И жутко покраснел, испариной прямо-таки покрылся, вбежал в свою комнату, пребольно ударил себя в лоб кулаком. И еще раз, еще раз. На кровать ничком повалился, постанывая сквозь сцепленные зубы, ненавидя себя.
А примерно раз в месяц Ека ездила с ним на кладбище. К отцу. И он об одном молил, чтобы только она не причитала, не повторяла в слезах: «Юра, Юрочка…» В нем тогда все точно затвердевало, и он чувствовал себя злым, черствым, сам себя стыдился, но слезы Еки почему-то именно так действовали на него.
Он любил мать, но и с ней у него не получалось от давящего чего-то, тяжелого освободиться. Он видел, что она занята, видел, знал ее отношения с отчимом, но полагалось ему не видеть, не знать. Это очень мешало, вынужденное такое притворство. Он вообще-то смирился, что так надо, так следует ему себя вести, но ощущение возникало, будто он в путах липких каких-то, не может вырваться, убежать, и приходится как бы подглядывать, подслушивать, а ему тошно, плохо.
Только, пожалуй, при встречах с Лизой облегчение наступало. Ее беззаботность и на него действовала; она настолько во всем была другая, что он удивлялся, улыбался и веселел.
Но, кажется, она нисколько не догадывалась, отчего он во всем ей потакает.
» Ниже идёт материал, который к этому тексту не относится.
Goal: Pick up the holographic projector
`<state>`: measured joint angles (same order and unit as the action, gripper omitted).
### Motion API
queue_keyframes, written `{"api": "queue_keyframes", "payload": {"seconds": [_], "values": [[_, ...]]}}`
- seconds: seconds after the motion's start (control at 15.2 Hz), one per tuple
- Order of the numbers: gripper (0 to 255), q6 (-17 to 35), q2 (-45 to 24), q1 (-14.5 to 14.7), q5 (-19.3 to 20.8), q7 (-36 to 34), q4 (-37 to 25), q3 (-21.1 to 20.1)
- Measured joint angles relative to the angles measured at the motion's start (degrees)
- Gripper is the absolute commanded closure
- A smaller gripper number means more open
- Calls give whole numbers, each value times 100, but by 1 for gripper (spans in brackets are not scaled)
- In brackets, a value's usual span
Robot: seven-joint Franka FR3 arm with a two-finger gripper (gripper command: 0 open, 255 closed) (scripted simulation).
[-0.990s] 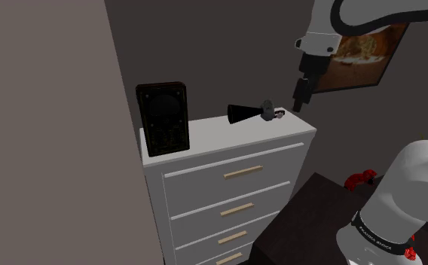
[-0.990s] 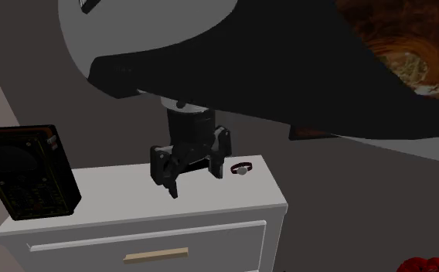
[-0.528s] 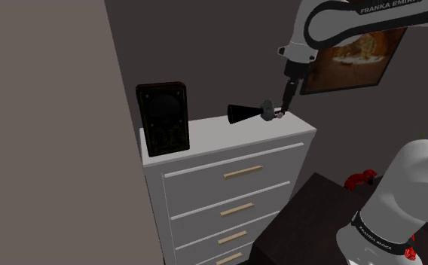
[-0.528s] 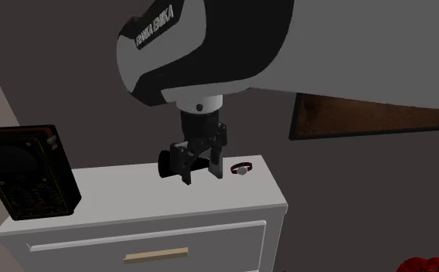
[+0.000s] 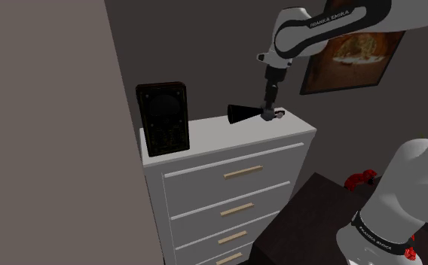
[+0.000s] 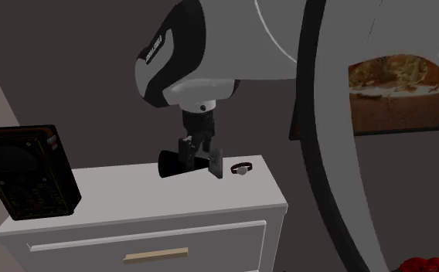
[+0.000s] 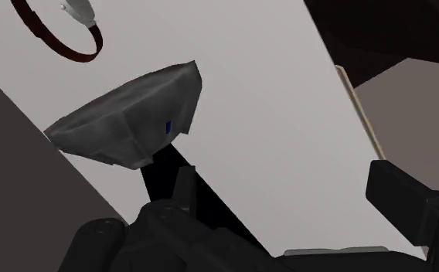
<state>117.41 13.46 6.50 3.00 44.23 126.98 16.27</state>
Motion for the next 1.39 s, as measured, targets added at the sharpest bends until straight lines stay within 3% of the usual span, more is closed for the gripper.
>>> {"api": "queue_keyframes", "payload": {"seconds": [0.46,0.99,1.06,1.39], "values": [[0,434,-1520,144,-576,1667,-1153,182],[0,944,-1846,133,-731,1913,-961,167],[255,973,-1859,132,-737,1918,-945,167],[255,1002,-1870,128,-748,1929,-938,168]]}}
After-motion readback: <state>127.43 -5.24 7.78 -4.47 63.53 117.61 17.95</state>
Смеялась над ним, дразнила, полагая, что он все стерпит, и вовсе не задумывалась — почему. А он глядел на нее покорно серыми зыбкими глазами и просто радовался. Почему? Он и сам не знал.
… Пока они в лифте поднимались, Лиза ничуть уже виноватой себя не чувствовала. Надела в прихожей Екины домашние тапочки, обернулась, скомандовала: пошли! Будто это он пришел к ней в гости.
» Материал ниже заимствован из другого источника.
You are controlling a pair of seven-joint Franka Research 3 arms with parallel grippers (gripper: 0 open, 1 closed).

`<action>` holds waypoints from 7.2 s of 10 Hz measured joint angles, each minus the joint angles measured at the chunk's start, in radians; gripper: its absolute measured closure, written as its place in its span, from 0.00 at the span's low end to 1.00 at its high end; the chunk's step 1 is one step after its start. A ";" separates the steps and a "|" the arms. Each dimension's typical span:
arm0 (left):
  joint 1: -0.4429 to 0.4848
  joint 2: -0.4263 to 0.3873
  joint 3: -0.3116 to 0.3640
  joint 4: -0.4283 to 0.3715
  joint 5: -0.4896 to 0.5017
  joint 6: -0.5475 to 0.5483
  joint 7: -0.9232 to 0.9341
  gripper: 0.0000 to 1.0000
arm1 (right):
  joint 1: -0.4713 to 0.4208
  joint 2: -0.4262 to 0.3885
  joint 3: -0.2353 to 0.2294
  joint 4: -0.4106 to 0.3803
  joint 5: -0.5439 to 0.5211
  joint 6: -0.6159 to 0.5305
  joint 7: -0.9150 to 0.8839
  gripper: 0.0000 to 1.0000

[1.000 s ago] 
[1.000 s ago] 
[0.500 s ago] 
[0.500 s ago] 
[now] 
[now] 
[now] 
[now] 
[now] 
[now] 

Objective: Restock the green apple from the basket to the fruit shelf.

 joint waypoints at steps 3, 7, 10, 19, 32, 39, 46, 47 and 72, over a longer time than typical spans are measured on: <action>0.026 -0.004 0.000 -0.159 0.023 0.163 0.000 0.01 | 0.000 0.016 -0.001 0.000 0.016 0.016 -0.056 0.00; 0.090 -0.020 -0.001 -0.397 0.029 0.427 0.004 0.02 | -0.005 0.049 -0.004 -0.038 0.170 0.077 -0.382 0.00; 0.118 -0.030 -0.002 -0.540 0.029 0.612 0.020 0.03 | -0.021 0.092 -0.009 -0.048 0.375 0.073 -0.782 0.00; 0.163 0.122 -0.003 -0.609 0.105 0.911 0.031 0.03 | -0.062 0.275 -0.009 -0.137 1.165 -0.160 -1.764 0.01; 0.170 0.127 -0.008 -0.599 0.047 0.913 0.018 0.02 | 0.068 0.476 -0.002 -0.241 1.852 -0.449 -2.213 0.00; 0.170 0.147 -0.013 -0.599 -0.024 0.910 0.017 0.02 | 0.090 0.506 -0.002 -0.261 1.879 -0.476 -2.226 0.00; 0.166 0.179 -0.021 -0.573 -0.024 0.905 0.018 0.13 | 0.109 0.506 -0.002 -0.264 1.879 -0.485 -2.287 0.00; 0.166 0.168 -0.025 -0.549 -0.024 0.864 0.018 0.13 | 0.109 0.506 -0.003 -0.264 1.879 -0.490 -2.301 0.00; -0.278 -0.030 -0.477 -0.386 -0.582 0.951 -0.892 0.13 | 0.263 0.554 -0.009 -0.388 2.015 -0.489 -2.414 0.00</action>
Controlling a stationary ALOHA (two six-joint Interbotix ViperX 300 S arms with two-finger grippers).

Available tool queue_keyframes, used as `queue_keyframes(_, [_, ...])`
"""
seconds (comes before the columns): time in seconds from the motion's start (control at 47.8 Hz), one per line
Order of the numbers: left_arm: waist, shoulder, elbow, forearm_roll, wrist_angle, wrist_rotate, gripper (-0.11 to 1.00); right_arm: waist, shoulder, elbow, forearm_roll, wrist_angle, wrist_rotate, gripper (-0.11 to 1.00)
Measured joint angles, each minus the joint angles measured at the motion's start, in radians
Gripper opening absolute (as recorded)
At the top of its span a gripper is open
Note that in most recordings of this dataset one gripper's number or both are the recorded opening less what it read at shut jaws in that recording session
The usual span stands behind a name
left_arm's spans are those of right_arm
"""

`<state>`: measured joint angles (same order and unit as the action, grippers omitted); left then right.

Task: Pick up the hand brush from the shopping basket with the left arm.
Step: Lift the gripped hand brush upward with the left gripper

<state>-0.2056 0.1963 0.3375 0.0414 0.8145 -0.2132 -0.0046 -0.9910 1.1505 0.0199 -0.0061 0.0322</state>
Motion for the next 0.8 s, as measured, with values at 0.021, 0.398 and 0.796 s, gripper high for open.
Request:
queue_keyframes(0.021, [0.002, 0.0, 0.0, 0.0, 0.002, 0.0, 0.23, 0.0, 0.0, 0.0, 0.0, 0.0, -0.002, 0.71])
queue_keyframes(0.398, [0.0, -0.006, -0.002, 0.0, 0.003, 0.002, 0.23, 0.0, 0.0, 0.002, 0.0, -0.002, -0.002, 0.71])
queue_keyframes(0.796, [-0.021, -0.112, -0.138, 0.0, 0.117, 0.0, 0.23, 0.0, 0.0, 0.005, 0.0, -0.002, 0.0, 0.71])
А в самом деле, ей не казалось, что она здесь в гостях. Там, где ее любили, она осваивалась мгновенно, но даже намек на неполное ее приятие, тень враждебности были для нее непереносимы. Она точно заболевала на глазах, жухла, делалась туповатой, неповоротливой. И огрызалась без видимой причины, как неприрученный зверек. Такое случалось с ней и в домашней обстановке, среди близких. А вот у бабушки Кеши — никогда.
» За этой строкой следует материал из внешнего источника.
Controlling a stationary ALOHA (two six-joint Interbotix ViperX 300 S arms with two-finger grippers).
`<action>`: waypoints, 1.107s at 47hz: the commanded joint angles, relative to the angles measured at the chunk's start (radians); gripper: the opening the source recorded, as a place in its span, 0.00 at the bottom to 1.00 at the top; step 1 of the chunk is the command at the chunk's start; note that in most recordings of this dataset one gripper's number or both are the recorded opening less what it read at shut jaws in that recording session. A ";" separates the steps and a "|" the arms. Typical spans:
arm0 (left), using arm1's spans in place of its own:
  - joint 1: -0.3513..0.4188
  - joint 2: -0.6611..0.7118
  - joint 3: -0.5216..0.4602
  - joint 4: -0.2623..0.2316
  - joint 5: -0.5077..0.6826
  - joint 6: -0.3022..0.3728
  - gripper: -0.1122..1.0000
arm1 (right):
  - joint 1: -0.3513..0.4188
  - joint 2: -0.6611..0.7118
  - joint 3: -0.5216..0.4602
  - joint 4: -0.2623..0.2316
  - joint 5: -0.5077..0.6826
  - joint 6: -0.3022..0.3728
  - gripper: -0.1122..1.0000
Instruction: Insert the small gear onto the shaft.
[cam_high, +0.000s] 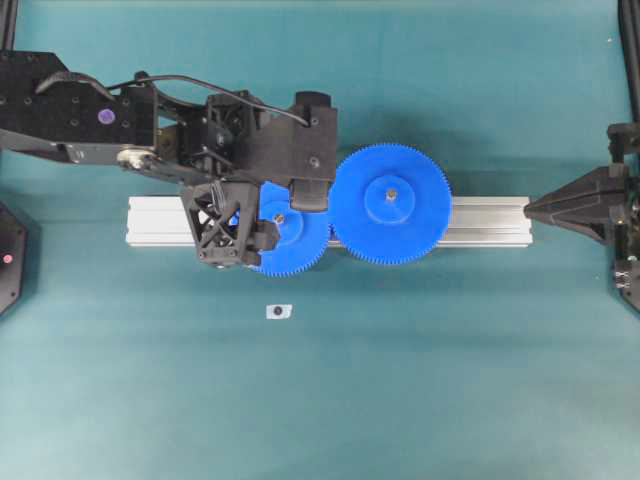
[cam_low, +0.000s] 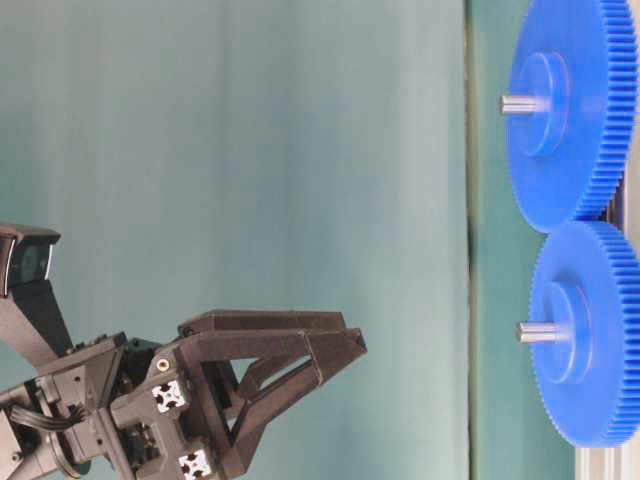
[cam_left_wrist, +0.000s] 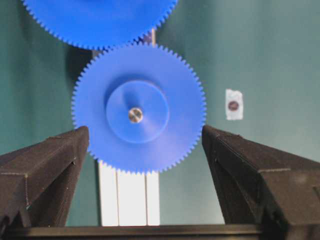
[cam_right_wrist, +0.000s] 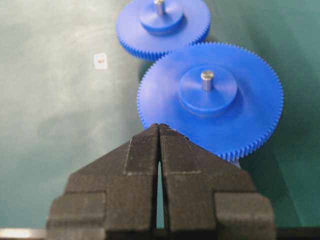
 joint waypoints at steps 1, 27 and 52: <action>-0.002 -0.015 -0.012 0.002 -0.006 0.002 0.88 | -0.002 0.005 -0.008 -0.002 -0.005 0.009 0.10; -0.002 -0.006 -0.012 0.002 -0.006 0.002 0.88 | -0.002 0.005 -0.008 0.000 -0.005 0.009 0.10; -0.002 -0.002 -0.012 0.002 -0.003 0.002 0.88 | -0.002 0.005 -0.008 0.000 -0.005 0.011 0.10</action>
С теми, кто ее любил, Лиза была очаровательна, остроумна, находчива, но обнаруживала опасную склонность сесть на голову самых преданных, самых верных и — опля! — погонять. Оставаясь столь же очаровательной, ребячливой, шаловливой, но не забывая вонзать шпоры в бока — той же Еке, которая, к примеру, жалуясь на головную боль, играть в лото отказывалась. «Примите пирамидон», — Лиза советовала, с трудом уже сдерживая нетерпение. «Ну давайте я голову вам платком обмотаю», — эта фраза звучала почти угрожающе. «Так будете тогда лежа играть!» — на такой приказ Ека возражать уже не смела.